→ Exercise instructions:
Look below for the lines from the one with "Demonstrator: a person" to the one with "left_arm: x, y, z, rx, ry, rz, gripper", and copy exactly those lines, both ends included.
Start of Entries provided
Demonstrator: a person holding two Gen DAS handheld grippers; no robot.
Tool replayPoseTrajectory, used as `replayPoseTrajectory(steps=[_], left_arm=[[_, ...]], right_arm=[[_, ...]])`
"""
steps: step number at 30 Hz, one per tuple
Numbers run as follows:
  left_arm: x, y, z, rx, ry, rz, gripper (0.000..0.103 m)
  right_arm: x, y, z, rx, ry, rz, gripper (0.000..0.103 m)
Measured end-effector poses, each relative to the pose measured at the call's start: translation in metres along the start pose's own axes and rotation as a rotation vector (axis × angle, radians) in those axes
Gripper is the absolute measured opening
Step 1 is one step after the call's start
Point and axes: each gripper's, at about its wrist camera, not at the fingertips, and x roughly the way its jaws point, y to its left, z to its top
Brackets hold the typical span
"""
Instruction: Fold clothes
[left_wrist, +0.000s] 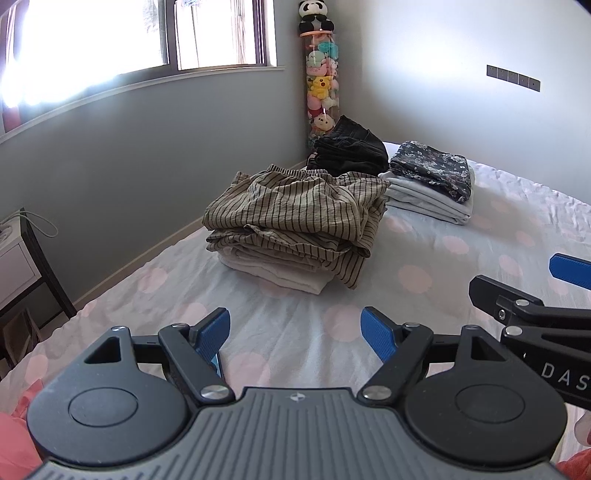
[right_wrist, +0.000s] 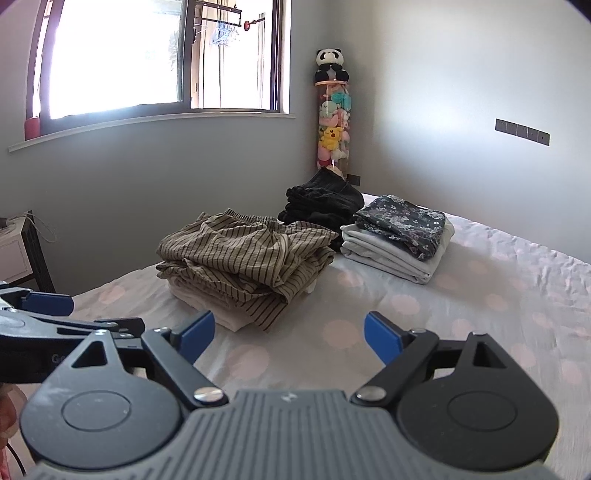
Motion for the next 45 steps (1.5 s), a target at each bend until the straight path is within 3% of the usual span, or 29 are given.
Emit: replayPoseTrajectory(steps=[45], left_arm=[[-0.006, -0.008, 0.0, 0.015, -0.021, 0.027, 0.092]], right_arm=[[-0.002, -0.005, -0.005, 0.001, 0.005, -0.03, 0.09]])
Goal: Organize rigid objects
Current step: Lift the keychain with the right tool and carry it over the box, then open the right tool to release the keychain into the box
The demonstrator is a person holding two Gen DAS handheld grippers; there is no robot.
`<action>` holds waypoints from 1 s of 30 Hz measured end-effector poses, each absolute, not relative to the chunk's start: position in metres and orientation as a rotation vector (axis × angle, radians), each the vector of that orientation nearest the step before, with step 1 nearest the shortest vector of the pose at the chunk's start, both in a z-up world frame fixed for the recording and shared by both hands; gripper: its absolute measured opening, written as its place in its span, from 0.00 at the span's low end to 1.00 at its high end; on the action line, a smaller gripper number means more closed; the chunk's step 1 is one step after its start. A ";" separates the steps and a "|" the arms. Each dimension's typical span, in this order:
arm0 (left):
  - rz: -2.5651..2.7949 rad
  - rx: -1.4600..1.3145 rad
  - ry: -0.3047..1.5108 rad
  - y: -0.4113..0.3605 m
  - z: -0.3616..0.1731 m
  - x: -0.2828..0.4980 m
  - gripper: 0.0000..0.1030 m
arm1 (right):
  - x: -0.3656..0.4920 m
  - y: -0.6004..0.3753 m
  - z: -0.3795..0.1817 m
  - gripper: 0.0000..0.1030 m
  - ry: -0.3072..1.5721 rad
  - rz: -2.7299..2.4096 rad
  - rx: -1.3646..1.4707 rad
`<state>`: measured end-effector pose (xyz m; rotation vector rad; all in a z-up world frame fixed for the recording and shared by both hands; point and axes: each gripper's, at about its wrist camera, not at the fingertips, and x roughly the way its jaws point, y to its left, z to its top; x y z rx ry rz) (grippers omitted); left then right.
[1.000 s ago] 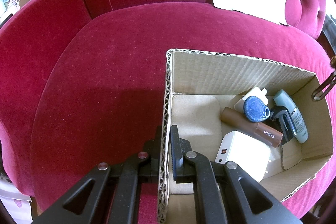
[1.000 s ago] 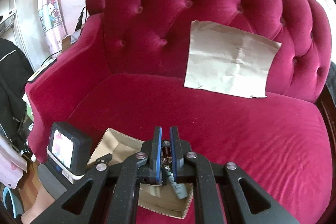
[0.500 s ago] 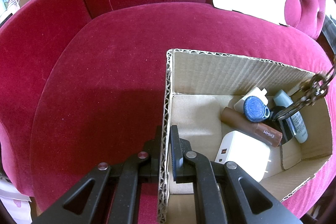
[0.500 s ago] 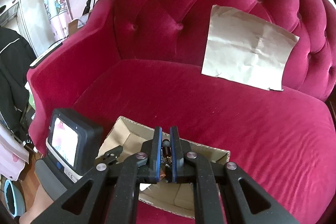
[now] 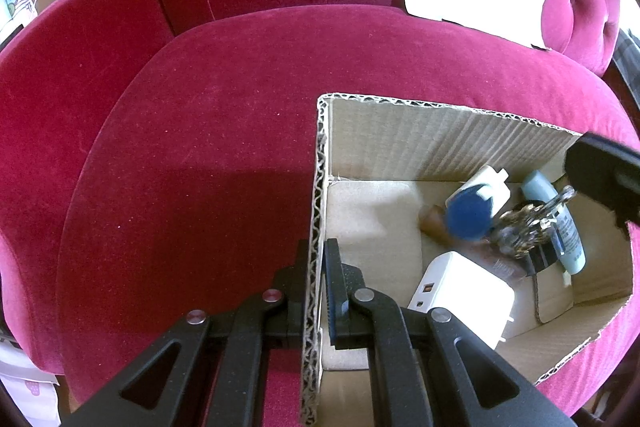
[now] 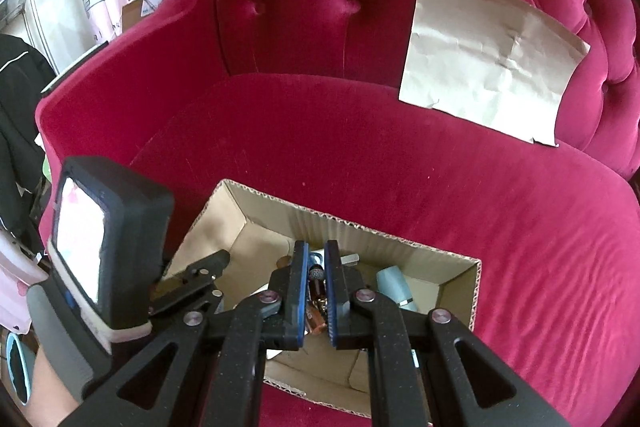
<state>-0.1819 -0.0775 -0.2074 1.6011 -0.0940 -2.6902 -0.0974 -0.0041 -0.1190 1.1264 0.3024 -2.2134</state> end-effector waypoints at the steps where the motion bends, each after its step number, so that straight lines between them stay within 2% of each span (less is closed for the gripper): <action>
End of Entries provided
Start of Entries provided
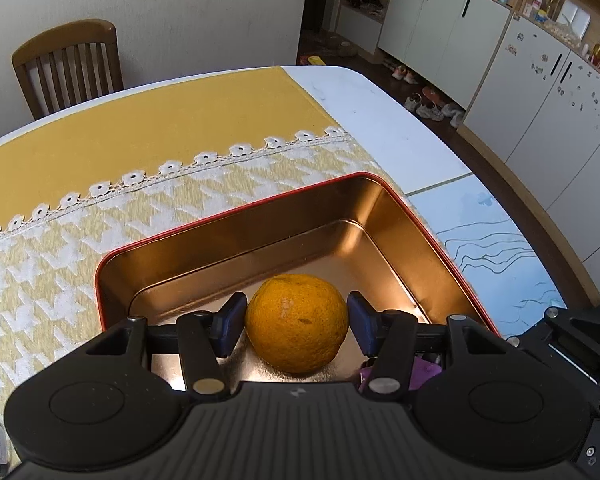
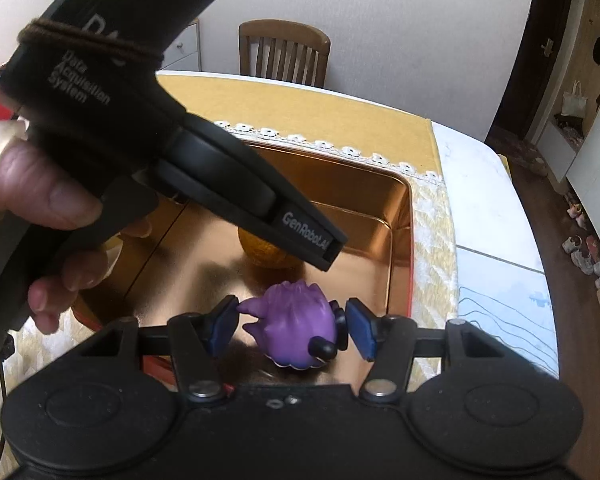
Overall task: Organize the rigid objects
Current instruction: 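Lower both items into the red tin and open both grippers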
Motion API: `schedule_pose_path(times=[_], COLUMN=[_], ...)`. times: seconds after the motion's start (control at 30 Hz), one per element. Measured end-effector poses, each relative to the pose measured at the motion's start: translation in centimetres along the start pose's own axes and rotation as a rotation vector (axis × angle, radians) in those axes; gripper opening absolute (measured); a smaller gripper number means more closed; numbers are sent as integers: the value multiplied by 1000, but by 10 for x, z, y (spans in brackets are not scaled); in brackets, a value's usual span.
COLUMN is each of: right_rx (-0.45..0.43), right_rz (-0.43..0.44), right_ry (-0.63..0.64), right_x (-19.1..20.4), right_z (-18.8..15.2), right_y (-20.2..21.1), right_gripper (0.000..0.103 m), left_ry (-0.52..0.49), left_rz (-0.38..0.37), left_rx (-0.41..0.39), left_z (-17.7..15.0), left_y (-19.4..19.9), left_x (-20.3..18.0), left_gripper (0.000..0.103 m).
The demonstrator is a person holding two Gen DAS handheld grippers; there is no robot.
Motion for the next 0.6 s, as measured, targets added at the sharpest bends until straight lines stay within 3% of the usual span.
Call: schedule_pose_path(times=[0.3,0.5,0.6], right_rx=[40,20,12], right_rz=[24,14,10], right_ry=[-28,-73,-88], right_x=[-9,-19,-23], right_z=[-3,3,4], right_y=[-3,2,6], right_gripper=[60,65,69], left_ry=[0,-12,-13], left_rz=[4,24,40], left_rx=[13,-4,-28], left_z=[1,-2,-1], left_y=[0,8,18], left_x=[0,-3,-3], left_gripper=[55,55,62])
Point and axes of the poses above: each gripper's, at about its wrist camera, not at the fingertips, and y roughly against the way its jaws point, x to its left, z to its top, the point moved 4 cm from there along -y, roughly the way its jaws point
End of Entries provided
→ Solution to the problem:
Demonstrator: a person holding two Gen DAS handheld grippers; no robot.
Tool replayPoseTrajectory, used as `replayPoseTrajectory(steps=[_], left_arm=[[_, ...]], right_arm=[[_, ...]])`
"""
steps: step number at 30 Hz, one per tuple
Numbers run as follows:
  left_arm: x, y, z, rx, ry, rz, gripper (0.000..0.103 m)

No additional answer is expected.